IA humanoïde : la Chine injecte 5 milliards $ en 60 jours

Pendant que l’Occident s’enlise dans des débats sans fin sur l’éthique de l’IA, la Chine a tranché : elle construit, elle déploie, et surtout, elle finance à perte de vue. Sur les deux premiers mois de l’année 2026, le secteur chinois de la robotique humanoïde et de l’IA incarnée (embodied AI) a englouti plus de 4,6 milliards d’euros de financements. Ce n’est pas une coquille. L’argent coule à flots au rythme effréné de plus de 65 millions d’euros (un demi-milliard de yuans) par jour. Un véritable raz-de-marée stratégique destiné à asseoir une domination sans partage sur la prochaine génération d’IA physique.

La vitesse de croisière de ces investissements donne le tournis. En seulement soixante jours, le pays a enregistré neuf levées de fonds distinctes dépassant le milliard de yuans (environ 135 millions d’euros), contre seulement six opérations de cette envergure sur toute l’année 2025. La tête d’affiche de ce blitz financier n’est autre que Galbot Robotics, qui a bouclé le 2 mars un tour de table colossal de 2,5 milliards de yuans (~335 millions d’euros), propulsant sa valorisation aux alentours des 2,8 milliards d’euros. Plus révélateur encore : ce tour a été co-dirigé par le « Big Fund III », le poids lourd des fonds d’investissement nationaux chinois dédié aux semi-conducteurs. C’est la toute première incursion de ce fonds souverain dans une entreprise d’IA incarnée, un signal qui hurle « priorité stratégique nationale » plus fort qu’un sergent instructeur en plein exercice.

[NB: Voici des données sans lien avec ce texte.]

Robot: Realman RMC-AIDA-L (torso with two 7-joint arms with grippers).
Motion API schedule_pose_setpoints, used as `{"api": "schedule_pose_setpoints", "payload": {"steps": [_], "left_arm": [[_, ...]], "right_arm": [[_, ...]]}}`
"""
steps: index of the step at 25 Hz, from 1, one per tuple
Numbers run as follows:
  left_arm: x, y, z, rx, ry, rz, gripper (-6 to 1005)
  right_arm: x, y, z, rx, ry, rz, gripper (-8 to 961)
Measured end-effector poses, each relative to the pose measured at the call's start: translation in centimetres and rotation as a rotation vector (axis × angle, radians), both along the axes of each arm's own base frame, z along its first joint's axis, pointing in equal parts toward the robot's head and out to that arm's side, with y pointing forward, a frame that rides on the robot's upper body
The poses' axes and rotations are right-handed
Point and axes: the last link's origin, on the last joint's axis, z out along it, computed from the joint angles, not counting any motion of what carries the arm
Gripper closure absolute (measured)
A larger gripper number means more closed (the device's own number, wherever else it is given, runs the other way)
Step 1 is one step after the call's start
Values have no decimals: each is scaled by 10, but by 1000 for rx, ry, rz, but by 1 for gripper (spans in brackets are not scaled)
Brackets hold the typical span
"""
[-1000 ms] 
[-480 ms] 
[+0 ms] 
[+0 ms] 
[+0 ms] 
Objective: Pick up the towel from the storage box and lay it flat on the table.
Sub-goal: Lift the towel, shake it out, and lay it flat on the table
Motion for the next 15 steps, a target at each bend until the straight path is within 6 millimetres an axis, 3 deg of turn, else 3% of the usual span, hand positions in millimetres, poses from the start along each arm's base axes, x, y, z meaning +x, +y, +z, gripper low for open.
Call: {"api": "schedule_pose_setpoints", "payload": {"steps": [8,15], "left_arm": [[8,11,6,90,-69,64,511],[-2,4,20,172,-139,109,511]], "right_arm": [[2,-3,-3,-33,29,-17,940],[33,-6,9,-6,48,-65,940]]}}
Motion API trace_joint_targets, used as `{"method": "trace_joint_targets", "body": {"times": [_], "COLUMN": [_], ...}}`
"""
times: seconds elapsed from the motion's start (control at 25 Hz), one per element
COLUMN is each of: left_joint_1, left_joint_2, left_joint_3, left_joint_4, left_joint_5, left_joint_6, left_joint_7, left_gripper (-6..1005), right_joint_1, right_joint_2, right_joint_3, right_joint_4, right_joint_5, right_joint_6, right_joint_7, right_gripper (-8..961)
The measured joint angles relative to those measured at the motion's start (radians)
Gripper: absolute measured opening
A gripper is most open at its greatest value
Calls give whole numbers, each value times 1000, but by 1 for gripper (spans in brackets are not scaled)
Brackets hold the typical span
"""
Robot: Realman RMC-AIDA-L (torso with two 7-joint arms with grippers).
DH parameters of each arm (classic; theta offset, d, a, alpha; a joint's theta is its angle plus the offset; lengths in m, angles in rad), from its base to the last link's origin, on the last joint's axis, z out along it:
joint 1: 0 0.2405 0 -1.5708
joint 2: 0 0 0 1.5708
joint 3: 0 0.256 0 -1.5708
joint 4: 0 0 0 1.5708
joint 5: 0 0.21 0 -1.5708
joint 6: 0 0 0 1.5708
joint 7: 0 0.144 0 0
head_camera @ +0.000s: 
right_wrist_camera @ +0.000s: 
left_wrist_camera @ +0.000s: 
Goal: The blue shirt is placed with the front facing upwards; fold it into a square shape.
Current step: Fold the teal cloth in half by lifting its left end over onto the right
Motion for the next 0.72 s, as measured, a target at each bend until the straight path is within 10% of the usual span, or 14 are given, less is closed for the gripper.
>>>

Pourquoi est-ce un tournant ?

Nous ne sommes pas face à une simple bulle de capital-risque, mais devant une manœuvre industrielle calculée et adoubée par l’État. L’implication du « Big Fund » — une entité créée pour garantir la souveraineté de la Chine sur les puces électroniques — est l’indicateur le plus parlant. Pékin traite désormais la robotique humanoïde avec la même gravité stratégique que les microprocesseurs. Cette frénésie semble avoir été déclenchée par un point d’inflexion en juillet 2025, lorsque des entreprises comme Unitree Robotics et Agibot ont décroché des commandes commerciales, certes modestes mais symboliques, auprès de China Mobile. Ce premier parfum de viabilité commerciale a suffi à convaincre les investisseurs et l’appareil d’État que le temps des théories était révolu.

Alors que les firmes occidentales trustent les gros titres avec des démos léchées sur les réseaux sociaux, la Chine bâtit en silence — ou plutôt, avec un fracas financier assourdissant — les fondations industrielles et économiques nécessaires pour déployer des robots humanoïdes à une échelle jamais vue. Le message est limpide : la course à la suprématie dans l’IA incarnée ne se gagnera pas seulement à coups d’algorithmes ingénieux, mais par la force brute de la puissance industrielle et financière. Et pour l’instant, la Chine a le pied au plancher.